Each record that follows is to be reproduced character for character, pictures excepted.
^^^^
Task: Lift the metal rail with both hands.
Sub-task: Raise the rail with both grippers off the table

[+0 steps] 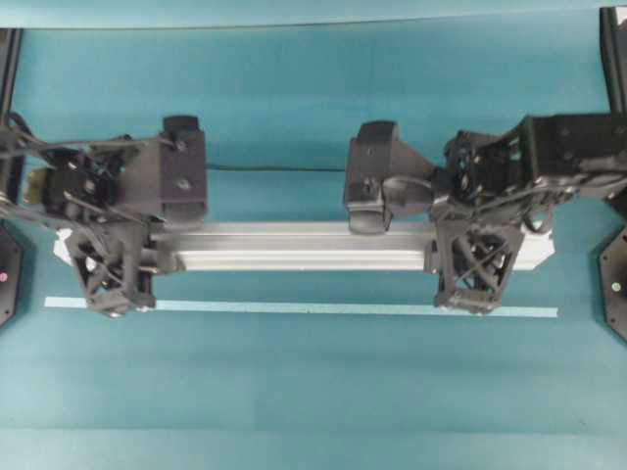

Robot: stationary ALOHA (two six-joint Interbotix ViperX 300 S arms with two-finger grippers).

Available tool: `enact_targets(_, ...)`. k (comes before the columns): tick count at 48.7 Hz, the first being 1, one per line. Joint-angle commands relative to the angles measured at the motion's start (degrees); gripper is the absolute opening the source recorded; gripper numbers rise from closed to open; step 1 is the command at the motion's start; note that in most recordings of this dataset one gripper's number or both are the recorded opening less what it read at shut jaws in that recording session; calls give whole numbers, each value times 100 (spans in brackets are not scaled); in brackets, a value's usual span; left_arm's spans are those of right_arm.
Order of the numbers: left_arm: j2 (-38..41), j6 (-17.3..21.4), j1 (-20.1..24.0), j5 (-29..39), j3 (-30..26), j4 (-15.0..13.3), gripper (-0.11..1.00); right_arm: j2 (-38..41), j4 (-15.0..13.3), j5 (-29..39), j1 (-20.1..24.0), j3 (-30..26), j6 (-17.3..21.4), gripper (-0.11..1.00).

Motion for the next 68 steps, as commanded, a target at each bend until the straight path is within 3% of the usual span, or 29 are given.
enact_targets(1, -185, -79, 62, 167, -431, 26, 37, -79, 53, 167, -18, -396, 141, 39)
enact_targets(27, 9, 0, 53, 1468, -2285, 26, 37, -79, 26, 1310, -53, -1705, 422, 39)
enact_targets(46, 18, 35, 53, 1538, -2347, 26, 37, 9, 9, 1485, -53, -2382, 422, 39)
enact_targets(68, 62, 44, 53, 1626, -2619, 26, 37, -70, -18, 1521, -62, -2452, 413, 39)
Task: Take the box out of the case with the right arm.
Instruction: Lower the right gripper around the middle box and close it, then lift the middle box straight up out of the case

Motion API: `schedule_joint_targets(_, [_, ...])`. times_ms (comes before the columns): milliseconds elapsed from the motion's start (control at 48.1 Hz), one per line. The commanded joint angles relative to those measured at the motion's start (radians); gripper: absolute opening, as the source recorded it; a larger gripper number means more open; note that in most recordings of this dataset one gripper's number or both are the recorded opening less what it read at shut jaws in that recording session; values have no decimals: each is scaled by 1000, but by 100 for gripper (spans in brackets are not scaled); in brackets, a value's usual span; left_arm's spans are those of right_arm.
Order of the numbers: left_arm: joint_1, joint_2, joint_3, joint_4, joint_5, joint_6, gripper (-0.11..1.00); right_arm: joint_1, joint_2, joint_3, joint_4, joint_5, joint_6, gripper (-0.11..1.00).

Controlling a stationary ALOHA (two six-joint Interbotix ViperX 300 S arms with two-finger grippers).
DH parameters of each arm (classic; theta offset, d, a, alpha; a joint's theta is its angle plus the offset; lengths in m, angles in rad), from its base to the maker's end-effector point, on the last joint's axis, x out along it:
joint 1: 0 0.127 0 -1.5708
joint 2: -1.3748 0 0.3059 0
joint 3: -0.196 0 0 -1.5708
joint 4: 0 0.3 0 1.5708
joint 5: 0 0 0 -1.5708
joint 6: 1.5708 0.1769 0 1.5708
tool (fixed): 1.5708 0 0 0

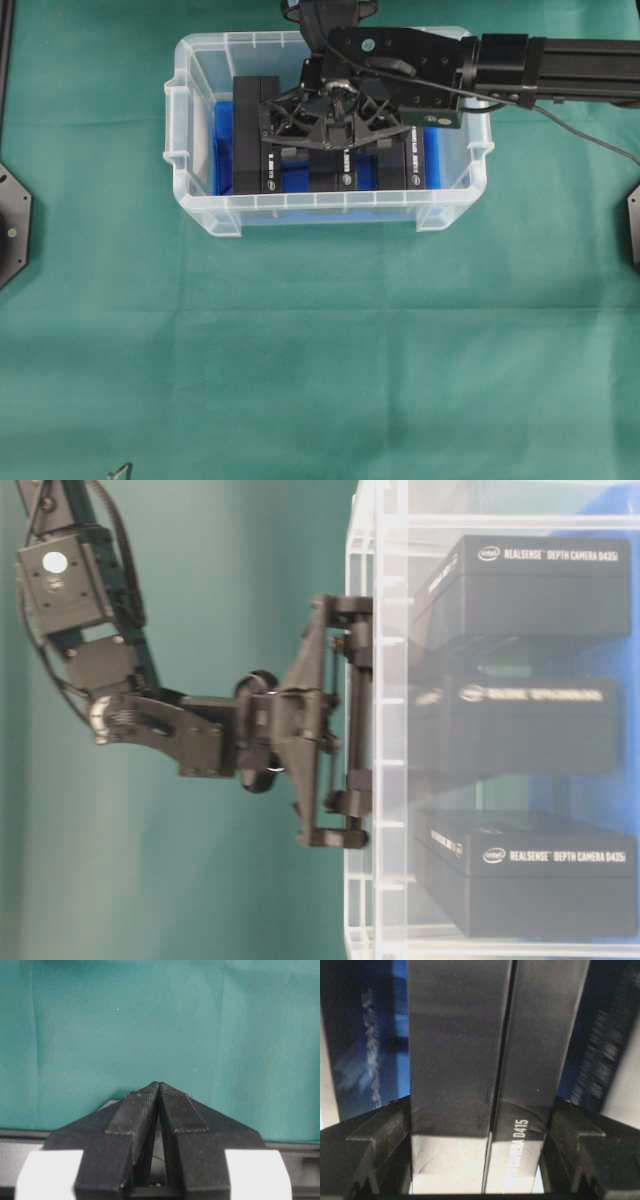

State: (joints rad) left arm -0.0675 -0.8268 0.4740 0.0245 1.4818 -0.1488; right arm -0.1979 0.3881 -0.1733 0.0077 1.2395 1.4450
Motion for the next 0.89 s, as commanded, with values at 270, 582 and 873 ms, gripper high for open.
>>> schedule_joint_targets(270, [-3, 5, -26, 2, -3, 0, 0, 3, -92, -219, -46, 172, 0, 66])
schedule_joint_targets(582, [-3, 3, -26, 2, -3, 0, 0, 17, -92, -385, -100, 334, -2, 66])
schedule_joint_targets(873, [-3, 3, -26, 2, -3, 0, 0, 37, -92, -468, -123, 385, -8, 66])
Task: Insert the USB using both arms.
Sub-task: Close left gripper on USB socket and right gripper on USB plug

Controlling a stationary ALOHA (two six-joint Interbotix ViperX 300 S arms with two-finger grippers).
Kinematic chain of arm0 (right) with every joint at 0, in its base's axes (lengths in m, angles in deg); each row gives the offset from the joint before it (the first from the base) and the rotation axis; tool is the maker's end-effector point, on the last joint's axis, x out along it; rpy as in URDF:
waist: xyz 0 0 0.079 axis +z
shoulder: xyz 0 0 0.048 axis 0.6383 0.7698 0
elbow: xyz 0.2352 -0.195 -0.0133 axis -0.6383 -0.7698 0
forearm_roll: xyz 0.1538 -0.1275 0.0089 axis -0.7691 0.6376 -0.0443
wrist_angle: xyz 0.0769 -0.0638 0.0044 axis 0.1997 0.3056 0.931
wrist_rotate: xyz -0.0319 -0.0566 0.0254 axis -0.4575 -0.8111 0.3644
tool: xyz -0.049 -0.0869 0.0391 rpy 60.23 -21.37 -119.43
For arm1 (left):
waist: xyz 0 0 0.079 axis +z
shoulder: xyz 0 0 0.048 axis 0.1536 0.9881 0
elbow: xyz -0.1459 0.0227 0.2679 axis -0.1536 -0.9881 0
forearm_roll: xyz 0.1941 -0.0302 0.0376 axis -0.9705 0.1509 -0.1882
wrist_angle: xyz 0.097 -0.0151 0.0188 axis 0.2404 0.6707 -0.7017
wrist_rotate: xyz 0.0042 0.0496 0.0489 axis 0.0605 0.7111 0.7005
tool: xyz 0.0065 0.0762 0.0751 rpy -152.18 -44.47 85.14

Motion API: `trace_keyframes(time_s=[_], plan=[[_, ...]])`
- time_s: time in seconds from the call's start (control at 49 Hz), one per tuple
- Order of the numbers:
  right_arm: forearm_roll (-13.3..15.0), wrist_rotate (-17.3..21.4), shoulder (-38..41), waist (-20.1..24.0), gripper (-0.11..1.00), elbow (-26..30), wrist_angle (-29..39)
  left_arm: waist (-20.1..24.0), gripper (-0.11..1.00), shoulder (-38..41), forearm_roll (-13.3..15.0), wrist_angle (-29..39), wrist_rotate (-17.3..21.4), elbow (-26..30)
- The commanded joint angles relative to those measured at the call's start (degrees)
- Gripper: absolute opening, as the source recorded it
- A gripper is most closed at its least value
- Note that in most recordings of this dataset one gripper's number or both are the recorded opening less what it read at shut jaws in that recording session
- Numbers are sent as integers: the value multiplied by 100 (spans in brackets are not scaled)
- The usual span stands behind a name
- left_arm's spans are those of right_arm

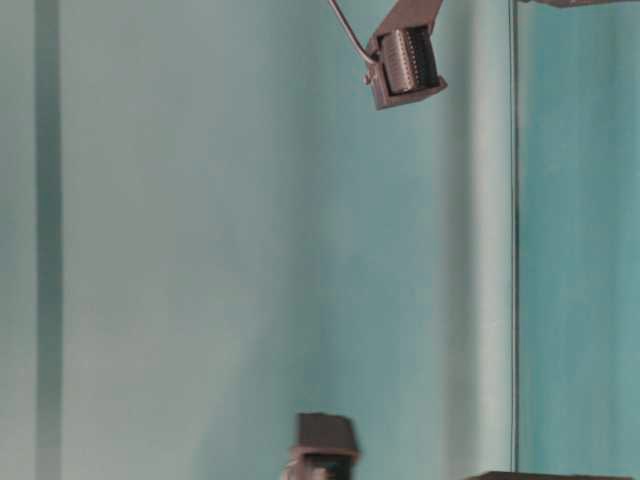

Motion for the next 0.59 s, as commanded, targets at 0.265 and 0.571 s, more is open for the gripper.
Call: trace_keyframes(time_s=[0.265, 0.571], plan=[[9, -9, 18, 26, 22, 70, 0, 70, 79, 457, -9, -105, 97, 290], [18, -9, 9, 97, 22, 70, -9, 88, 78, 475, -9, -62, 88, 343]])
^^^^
▶ [EXPECTED OUTPUT]
Task: Lift the metal rail with both hands.
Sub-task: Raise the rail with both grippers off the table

[+0 steps] 

Robot: stationary ALOHA (two six-joint Interbotix ViperX 300 S arms with two-finger grippers).

Available tool: `enact_targets(_, ...)`. k (comes before the columns): tick count at 48.7 Hz, the first being 1, one per line. Joint-angle commands relative to the angles measured at the motion's start (degrees); gripper is the absolute opening the source recorded; gripper numbers rise from closed to open; step 1 is the command at the motion's start; note that in most recordings of this dataset one gripper's number or both are the recorded opening less what it read at shut jaws in that recording session; calls give whole numbers, each value times 100 (spans in brackets are not scaled); in brackets, a value's usual span; left_arm's spans are those of right_arm.
Order of the numbers: left_arm: j2 (-38..41), j6 (-17.3..21.4), j1 (-20.1..24.0), j5 (-29..39), j3 (-30..26), j4 (-15.0..13.3), gripper (-0.11..1.00); right_arm: j2 (-38..41), j4 (-15.0..13.3), j5 (-29..39), j1 (-20.1..24.0), j3 (-30..26), j6 (-17.3..21.4), gripper (-0.11..1.00).

Motion for the next 68 steps, as commanded, a target at each bend until the straight path is within 3% of the usual span, or 29 are given.
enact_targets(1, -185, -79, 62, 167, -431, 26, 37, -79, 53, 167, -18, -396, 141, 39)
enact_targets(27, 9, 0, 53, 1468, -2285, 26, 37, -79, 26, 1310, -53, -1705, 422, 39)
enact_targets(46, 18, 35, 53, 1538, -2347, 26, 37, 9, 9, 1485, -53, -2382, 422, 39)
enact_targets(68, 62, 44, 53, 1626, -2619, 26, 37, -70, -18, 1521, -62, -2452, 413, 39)
Task: Take the box out of the case with the right arm.
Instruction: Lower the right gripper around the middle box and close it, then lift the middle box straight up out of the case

Motion API: `schedule_joint_targets(_, [_, ...])`. times_ms (comes before the columns): milliseconds elapsed from the motion's start (control at 48.1 Hz), one per line. The commanded joint angles relative to those measured at the motion's start (radians); gripper: absolute opening, as the source recorded it; a larger gripper number means more open; note that in most recordings of this dataset one gripper's number or both are the recorded opening less what it read at shut jaws in that recording session; values have no decimals: each is scaled by 1000, but by 100 for gripper (spans in brackets are not scaled); in brackets, a value's usual span; left_arm's spans are those of right_arm.
Order of the numbers: left_arm: joint_1, joint_2, joint_3, joint_4, joint_5, joint_6, gripper (-0.11..1.00); right_arm: joint_1, joint_2, joint_3, joint_4, joint_5, joint_6, gripper (-0.11..1.00).

Controlling a stationary ALOHA (two six-joint Interbotix ViperX 300 S arms with two-finger grippers).
DH parameters of each arm (classic; theta offset, d, a, alpha; a joint's theta is its angle plus the offset; lengths in m, angles in rad), from its base to the maker's end-effector point, on the last joint's axis, x out along it:
joint 1: 0 0.127 0 -1.5708
joint 2: -1.3748 0 0.3059 0
joint 3: -0.196 0 0 -1.5708
joint 4: 0 0.3 0 1.5708
joint 5: 0 0 0 -1.5708
joint 6: 1.5708 0.1769 0 1.5708
tool (fixed): 1.5708 0 0 0


State: (joints rad) left arm -0.0675 -0.8268 0.4740 0.0245 1.4818 -0.1488; right arm -0.1979 0.3881 -0.1733 0.0077 1.2395 1.4450
Motion for the next 0.89 s, as commanded, with values at 270, 582 and 873 ms, gripper high for open.
>>> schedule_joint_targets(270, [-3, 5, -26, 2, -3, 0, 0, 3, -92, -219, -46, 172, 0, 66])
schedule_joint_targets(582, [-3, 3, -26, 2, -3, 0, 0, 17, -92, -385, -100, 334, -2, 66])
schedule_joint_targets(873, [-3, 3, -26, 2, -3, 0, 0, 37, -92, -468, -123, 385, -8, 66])
Task: Insert the USB using both arms.
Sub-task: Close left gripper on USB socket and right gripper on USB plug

Controlling a stationary ALOHA (two six-joint Interbotix ViperX 300 S arms with two-finger grippers).
Kinematic chain of arm0 (right) with every joint at 0, in its base's axes (lengths in m, angles in deg); each row gives the offset from the joint before it (the first from the base) and the rotation axis; tool is the maker's end-effector point, on the last joint's axis, x out along it; rpy as in URDF:
waist: xyz 0 0 0.079 axis +z
shoulder: xyz 0 0 0.048 axis 0.6383 0.7698 0
elbow: xyz 0.2352 -0.195 -0.0133 axis -0.6383 -0.7698 0
forearm_roll: xyz 0.1538 -0.1275 0.0089 axis -0.7691 0.6376 -0.0443
wrist_angle: xyz 0.0769 -0.0638 0.0044 axis 0.1997 0.3056 0.931
wrist_rotate: xyz -0.0319 -0.0566 0.0254 axis -0.4575 -0.8111 0.3644
tool: xyz -0.049 -0.0869 0.0391 rpy 60.23 -21.37 -119.43
For arm1 (left):
waist: xyz 0 0 0.079 axis +z
shoulder: xyz 0 0 0.048 axis 0.1536 0.9881 0
elbow: xyz -0.1459 0.0227 0.2679 axis -0.1536 -0.9881 0
forearm_roll: xyz 0.1941 -0.0302 0.0376 axis -0.9705 0.1509 -0.1882
wrist_angle: xyz 0.097 -0.0151 0.0188 axis 0.2404 0.6707 -0.7017
wrist_rotate: xyz 0.0042 0.0496 0.0489 axis 0.0605 0.7111 0.7005
tool: xyz 0.0065 0.0762 0.0751 rpy -152.18 -44.47 85.14

Motion API: `trace_keyframes(time_s=[_], plan=[[_, ...]])`
- time_s: time in seconds from the call's start (control at 49 Hz), one per tuple
- Order of the numbers:
  right_arm: forearm_roll (-13.3..15.0), wrist_rotate (-17.3..21.4), shoulder (-38..41), waist (-20.1..24.0), gripper (-0.11..1.00), elbow (-26..30), wrist_angle (-29..39)
  left_arm: waist (-20.1..24.0), gripper (-0.11..1.00), shoulder (-38..41), forearm_roll (-13.3..15.0), wrist_angle (-29..39), wrist_rotate (-17.3..21.4), elbow (-26..30)
- The commanded joint angles relative to those measured at the call's start (degrees)
- Gripper: absolute opening, as the source recorded it
- A gripper is most closed at its least value
- Note that in most recordings of this dataset one gripper's number or both are the recorded opening less what it read at shut jaws in that recording session
- Numbers are sent as integers: the value multiplied by 100 (spans in brackets are not scaled)
- The usual span stands behind a name
- left_arm's spans are those of right_arm


Motion for the next 0.59 s, as commanded, targets at 0.265 and 0.571 s, more is open for the gripper.
Call: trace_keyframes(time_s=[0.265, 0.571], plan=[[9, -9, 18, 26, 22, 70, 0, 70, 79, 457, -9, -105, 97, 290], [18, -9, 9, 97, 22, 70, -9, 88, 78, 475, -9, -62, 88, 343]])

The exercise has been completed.